Task prompt |
Look below for the line that contains "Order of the", then copy it and each following line exactly, through and including the line that contains "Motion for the".
*** Dataset extract ***
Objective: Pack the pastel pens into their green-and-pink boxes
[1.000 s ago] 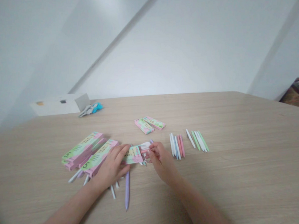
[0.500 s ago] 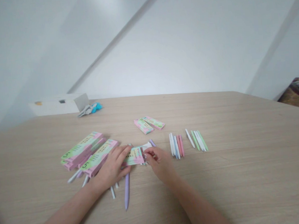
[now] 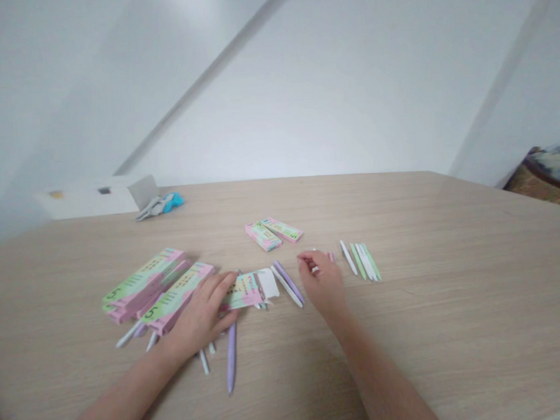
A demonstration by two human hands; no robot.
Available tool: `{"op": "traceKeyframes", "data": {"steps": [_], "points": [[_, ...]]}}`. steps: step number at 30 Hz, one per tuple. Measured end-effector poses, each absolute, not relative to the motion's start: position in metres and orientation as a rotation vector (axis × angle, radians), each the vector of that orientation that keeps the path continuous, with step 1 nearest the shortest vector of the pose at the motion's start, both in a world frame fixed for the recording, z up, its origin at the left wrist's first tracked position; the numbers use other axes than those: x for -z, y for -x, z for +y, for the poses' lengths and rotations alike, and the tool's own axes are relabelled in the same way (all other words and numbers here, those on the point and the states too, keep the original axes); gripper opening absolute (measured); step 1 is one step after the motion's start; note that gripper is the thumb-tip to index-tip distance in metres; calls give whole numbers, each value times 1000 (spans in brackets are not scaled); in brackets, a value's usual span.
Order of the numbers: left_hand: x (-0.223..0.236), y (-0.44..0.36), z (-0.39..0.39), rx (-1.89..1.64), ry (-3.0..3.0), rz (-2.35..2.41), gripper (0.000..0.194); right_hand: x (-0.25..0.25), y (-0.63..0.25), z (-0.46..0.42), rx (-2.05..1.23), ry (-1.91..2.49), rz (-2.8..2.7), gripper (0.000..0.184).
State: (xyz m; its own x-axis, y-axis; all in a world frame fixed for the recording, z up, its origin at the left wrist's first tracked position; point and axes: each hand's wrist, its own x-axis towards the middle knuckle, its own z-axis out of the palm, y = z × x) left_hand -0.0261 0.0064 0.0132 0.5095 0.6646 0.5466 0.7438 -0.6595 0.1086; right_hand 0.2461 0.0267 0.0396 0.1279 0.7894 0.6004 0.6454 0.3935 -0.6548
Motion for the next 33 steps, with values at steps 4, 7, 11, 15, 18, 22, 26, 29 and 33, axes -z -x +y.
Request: {"op": "traceKeyframes", "data": {"steps": [4, 7, 11, 15, 18, 22, 26, 29, 33], "points": [[-14, 26, 7, 850, 2603, -1223, 65, -41, -284, 47, -23, 1796, -1609, 27], [-15, 26, 6, 846, 2597, -1231, 64, -37, -295, 51, 6, 2085, -1640, 37], [-16, 26, 6, 845, 2609, -1219, 63, -34, -294, 49, -12, 2247, -1730, 48], [-16, 25, 6, 849, 2609, -1223, 63, -30, -295, 50, -8, 2280, -1735, 49], [-17, 25, 6, 851, 2607, -1218, 62, -27, -297, 53, -5, 2282, -1734, 48], [-17, 24, 5, 836, 2613, -1224, 62, -25, -296, 53, -8, 2249, -1757, 46], [-16, 25, 6, 820, 2599, -1216, 62, -20, -293, 55, -12, 2218, -1792, 61], [-15, 25, 6, 804, 2594, -1214, 63, -15, -293, 58, -31, 2238, -1788, 62], [-15, 26, 6, 789, 2599, -1216, 64, -13, -294, 59, -47, 2256, -1745, 52]]}}
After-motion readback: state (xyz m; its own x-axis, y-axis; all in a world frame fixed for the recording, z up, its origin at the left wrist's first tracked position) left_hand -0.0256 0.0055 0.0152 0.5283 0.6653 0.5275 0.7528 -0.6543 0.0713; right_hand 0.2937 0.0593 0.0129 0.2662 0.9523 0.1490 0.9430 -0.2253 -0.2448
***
Response to this task |
Order of the numbers: left_hand: x (-0.223..0.236), y (-0.44..0.36), z (-0.39..0.39), rx (-1.89..1.64), ry (-3.0..3.0), rz (-2.35..2.41), gripper (0.000..0.194); right_hand: x (-0.25..0.25), y (-0.63..0.25), z (-0.46..0.42), rx (-2.05..1.23), ry (-1.91..2.49), rz (-2.8..2.7), gripper (0.000..0.184).
State: (xyz m; its own x-axis, y-axis; all in a world frame fixed for the recording, z up, its origin at the left wrist's first tracked position; point and axes: each hand's wrist, its own x-axis towards the middle knuckle, its own z-axis out of the palm, y = z × x) left_hand -0.0261 0.0064 0.0132 0.5095 0.6646 0.5466 0.7438 -0.6595 0.1086; right_hand 0.2461 0.0267 0.0396 0.1279 0.7894 0.6004 0.6454 0.3935 -0.6548
Motion for the next 33 steps, with values at steps 4, 7, 11, 15, 18, 22, 26, 29 and 33, axes -z -x +y.

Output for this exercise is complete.